それでも好きな人のために一途に思いを寄せる、切ないラブストーリー。

クリスマスで賑わうニューヨーク。1通の手紙を手にたたずむ誠人(玉木宏)。ニューヨークから来た静流の手紙。何も言わずに自分の前から姿を消してしまった静流(宮崎あおい)に会う為、誠人はニューヨークにやってきたのだ。

6年前−
大学の入学式の日、“コンプレックス”の為に式を欠席した誠人は幼い容姿の個性的な女の子、同級生の静流と出会う。車通りの多い横断歩道を渡ろうとしている静流に誠人が声をかける。
「ここは渡れないから、向こうから渡った方がいいよ。」写真が趣味の誠人は不思議な行動の彼女に思わずシャッターを切る。

大学生活になかなかなじむことのできない誠人と静流。
一人で写真を撮りに出かける誠人についていく静流。誠人とただ一緒にいたい一心で静流もカメラを手にするようになる。

ある日、静流はコンクール応募用に、あの森で誠人とのキスの写真が撮りたいと言う。
誠人と静流は森でキスをする。ふたりにとって初めてのキス。
静流にとって幸せの瞬間。
誠人の心にも、ある変化が・・・
しかし、その日を境に、静流は誠人の前から姿を消してしまう・・・。


同日に公開の虹の女神と比較されることが多い作品です。話の筋だけ追えばたしかにかなり似かよっています。

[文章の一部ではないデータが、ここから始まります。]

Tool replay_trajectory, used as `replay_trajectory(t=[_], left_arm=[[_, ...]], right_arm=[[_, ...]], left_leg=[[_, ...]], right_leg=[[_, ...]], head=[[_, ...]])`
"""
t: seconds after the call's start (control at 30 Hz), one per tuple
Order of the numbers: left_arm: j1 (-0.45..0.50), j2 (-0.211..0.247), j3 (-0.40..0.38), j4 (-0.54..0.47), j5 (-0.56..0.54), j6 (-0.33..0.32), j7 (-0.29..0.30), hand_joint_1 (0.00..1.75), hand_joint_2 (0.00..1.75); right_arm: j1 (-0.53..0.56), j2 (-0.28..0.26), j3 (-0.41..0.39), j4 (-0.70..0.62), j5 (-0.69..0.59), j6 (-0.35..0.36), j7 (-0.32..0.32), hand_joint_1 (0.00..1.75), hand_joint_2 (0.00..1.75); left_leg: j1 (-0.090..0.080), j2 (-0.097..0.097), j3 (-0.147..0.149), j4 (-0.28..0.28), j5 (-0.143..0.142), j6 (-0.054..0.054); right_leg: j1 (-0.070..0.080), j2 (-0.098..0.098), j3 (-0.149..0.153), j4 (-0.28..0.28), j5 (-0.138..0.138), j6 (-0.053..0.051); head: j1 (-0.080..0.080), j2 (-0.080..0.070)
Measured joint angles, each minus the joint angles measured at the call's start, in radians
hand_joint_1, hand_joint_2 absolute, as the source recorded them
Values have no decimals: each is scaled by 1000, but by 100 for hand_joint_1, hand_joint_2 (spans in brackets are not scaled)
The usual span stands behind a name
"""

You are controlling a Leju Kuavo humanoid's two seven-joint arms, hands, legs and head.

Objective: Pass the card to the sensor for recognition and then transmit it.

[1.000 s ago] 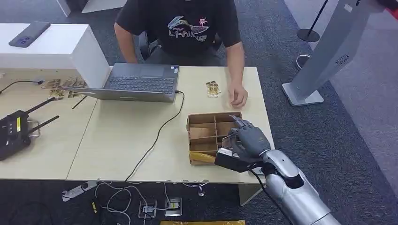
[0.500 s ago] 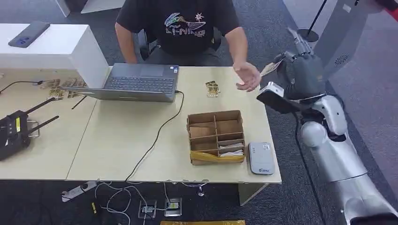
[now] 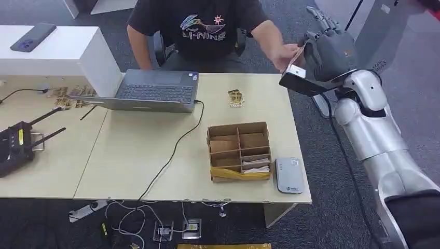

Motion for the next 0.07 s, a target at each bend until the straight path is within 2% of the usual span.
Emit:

学生生活を通して二人が仲を深めていくところとか、アメリカへ渡った後で死んでしまうとことかキスシーンは一度だけとか挙げていくときりがありません。
ただその描き方の違い、登場する人の違いで印象は大きく変わっています。


どこか自分にもありそうな話で現実の延長として見ることが出来る「虹の女神
現実と似ているどこか違う世界のような「ただ、君を愛してる
# まぁサブタイトルが既にファンタジーですから...


どちらが好きかと言われても、どちらも好きとしか言いようがありません。
喪失感というテーマについては虹の女神がよく表現出来ていますが、相手を失った後の展開の作り方は断然ただ君の方がいいです。なんせ虹の女神上野樹里が初めて出てくる前に死んじゃったもんなぁ...。
だからその後の展開が気になるという事は全くといっていいほどなかったのですが、それでも最後まで目が離せない構成というのはやはり素晴らしかったように思います。


なんだか虹の女神の感想みたいになってきましたが(笑)、それと比べても(あまり比べたくはないのですが)遜色ないくらいただ君も良作でした。
虹の女神は何ていうか本当に救われない感じが残る作品でしたが、こちらは一緒に住んだりしてたしお互いの気持ちがある程度伝わっていた分、終わりが良い作品でした。



一番印象に残っているのは、誠人が個展の一角にある自分の写真コーナーを見つけて涙するシーン。
自分の知らぬ間にこれだけの写真を撮られていたという事実。そしてそこから感じられた静流の気持ちの大きさがとても悲しく、そして暖かく感じました。
好きだ好きだという言葉を突きつけるよりも、行動や媒体のみを通して伝える愛情って伝導率がとても大きいと思うんです。そして言葉よりも正確に伝わりやすい。


静流は生涯唯一の個展で、誠人から教えてもらった写真で自分を表現出来た。そしてそれは誠人へちゃんと伝わった。
自分の気持ちを間違いなく相手へ届けることが出来た静流は、短いながらもとても幸せな生涯を送れたのでは無いかと思えます。


で、褒めてばかりなわけですが、あえてこの映画の問題点を挙げてみると、何と言っても主演の二人とも美形過ぎます。
身体的(あるいは病気であるという)劣等感を持っているという設定の二人ですが、そこがなかなか伝わってこないのです。自分に自信が持てないキャラを演じることに慣れてないのはとても伝わってきました。他のとこは良かったのにそういうシーンはちょっと...という感じでした。


静流にしたって、キスシーンで初めてメガネをはずしたところで「案外かわいいじゃん...」としたかったのでしょうが、そもそも最初に出てきたときからかわいいのです。
個人的にはメガネしてた方がかわいいくらいです。むしろそっちの方が好きです。


そんなわけで容姿が素晴らし過ぎるのも考え物です。


あとは大塚愛があまり好きではないので、エンディングがちょっと残念だったくらい。本当に面白かったので、また機会を見つけて見に行きます。